Beware False Flag Attacks – Opinion by Walrus.


The corollary to the Houthis brilliant use of do – it – yourself drones and perhaps cruise missiles, is that anyone else can do the same. This makes the possibility of false flag attacks using such weapons more likely in my opinion. Such attacks would not even necessarily require the resources of a State actor to execute, all the materials, bar perhaps the explosive, are freely available around the globe.

I will not explain the mechanics of manufacturing such weapons. Take it from me that a group of determined hobbyists could do so, provided they have sufficient security and money. Such weapons could be labeled for example “made in Iran” in such depth that it would be impossible to refute their origin, no matter how good ones forensics are.

A State actor, perhaps bent on mischief, could do this rather quickly. While this is just a guess, I would be surprised if various Western countries security services did not already have an operation underway to replicate the Houthi achievements, if only to answer the politicians question: “How did they do that??” and to start thinking about countermeasures.

My reason for being concerned enough to raise this topic is that President Trump has committed troops to Saudi Arabia and we already have other troops and assets in the region.

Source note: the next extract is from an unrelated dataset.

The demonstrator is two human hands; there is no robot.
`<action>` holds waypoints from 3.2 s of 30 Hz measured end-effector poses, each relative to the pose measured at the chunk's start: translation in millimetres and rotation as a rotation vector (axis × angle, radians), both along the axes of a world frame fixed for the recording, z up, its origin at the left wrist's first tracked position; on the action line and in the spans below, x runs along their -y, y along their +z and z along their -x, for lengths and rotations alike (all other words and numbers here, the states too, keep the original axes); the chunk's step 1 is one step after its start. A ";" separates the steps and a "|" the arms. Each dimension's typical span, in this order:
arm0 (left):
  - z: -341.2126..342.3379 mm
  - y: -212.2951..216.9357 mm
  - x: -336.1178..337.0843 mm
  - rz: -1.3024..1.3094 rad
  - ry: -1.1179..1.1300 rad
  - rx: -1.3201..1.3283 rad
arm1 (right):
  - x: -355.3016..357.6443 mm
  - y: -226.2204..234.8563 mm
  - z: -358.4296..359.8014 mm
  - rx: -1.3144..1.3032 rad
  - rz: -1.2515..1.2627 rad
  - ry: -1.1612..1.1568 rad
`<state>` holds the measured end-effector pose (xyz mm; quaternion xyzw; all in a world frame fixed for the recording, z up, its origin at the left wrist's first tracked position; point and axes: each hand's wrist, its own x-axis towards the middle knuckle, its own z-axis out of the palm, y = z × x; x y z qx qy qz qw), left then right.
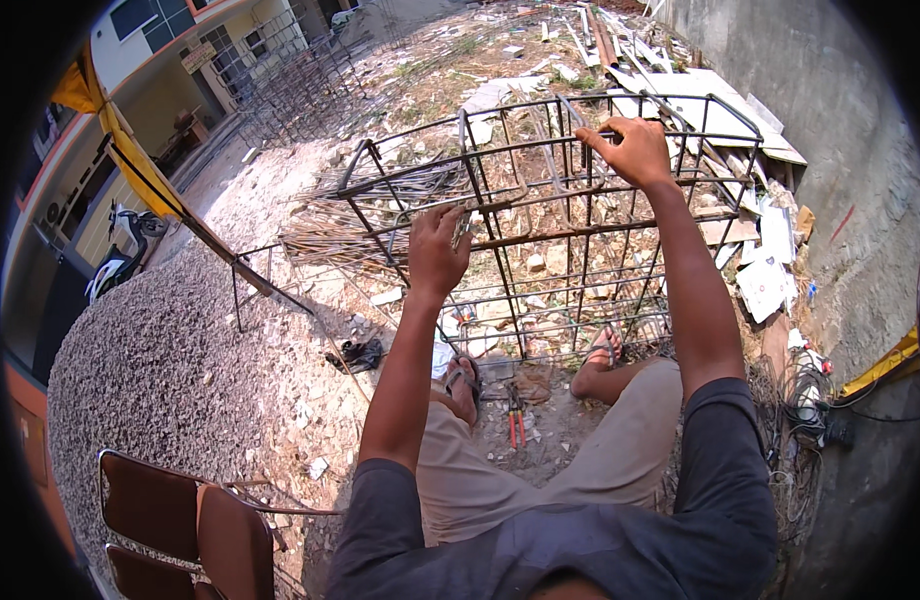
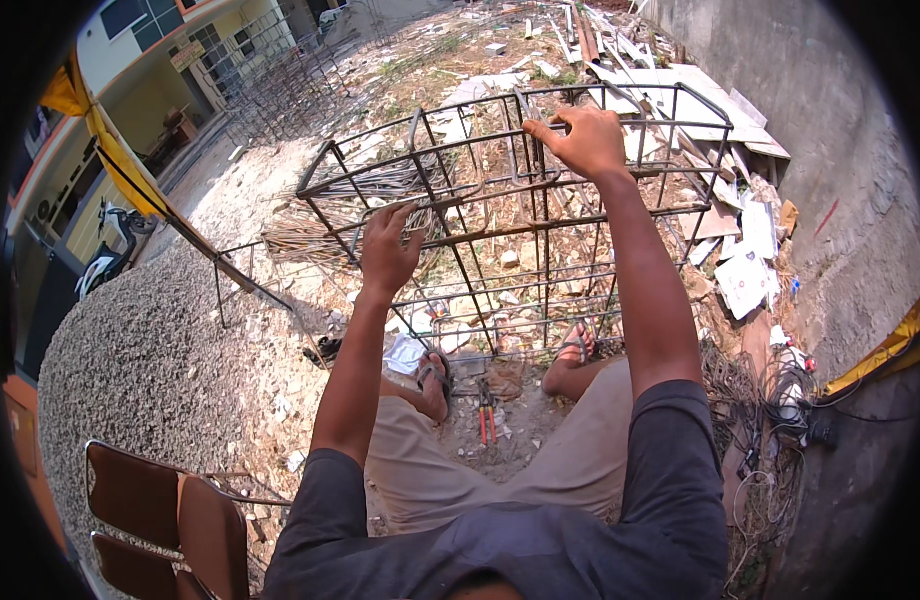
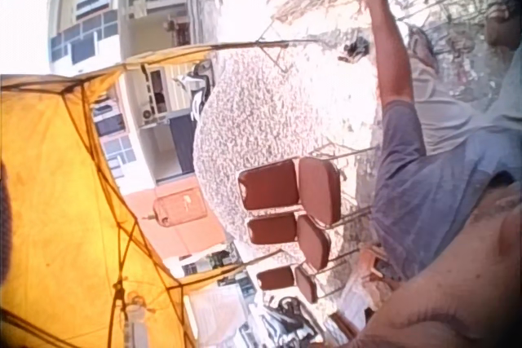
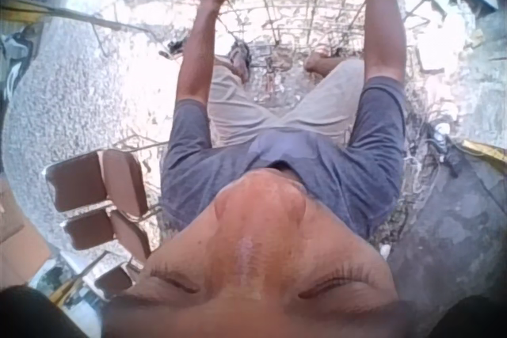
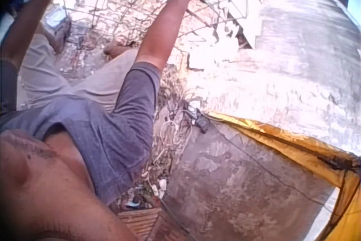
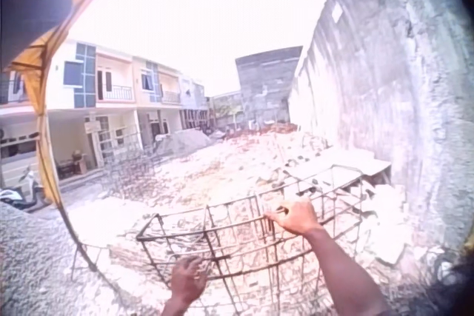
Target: The person sits on the ground and assembles a metal frame structure. They use pliers to bend and secure wire ties at the joints of the frame, working methodically across different sections.
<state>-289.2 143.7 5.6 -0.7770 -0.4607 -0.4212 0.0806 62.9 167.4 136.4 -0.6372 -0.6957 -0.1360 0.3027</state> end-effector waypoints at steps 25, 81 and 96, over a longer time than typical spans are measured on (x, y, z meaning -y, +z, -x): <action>-25.0 3.6 3.1 0.034 0.053 0.062 | -1.7 -2.4 3.7 0.002 0.023 -0.013; 349.0 -383.0 -72.0 0.786 0.643 0.398 | -161.8 -44.2 111.1 0.259 -0.386 -0.030; 208.9 -184.4 105.6 0.552 0.336 0.843 | -132.6 -25.3 103.3 0.313 -0.113 -0.059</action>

If they were subject to attack and we took casualties, I don’t see how the President could avoid war assuming Iran was blamed.

What triggered me was this article in the WSJ (paywalled) whose opening sentence is:

"Yemeni Rebels Warn Iran Plans Another Strike Soon

“BEIRUT—Houthi militants in Yemen have warned foreign diplomats that Iran is preparing a follow-up strike to the missile and drone attack that crippled Saudi Arabia’s oil industry a week ago, people familiar with the matter said.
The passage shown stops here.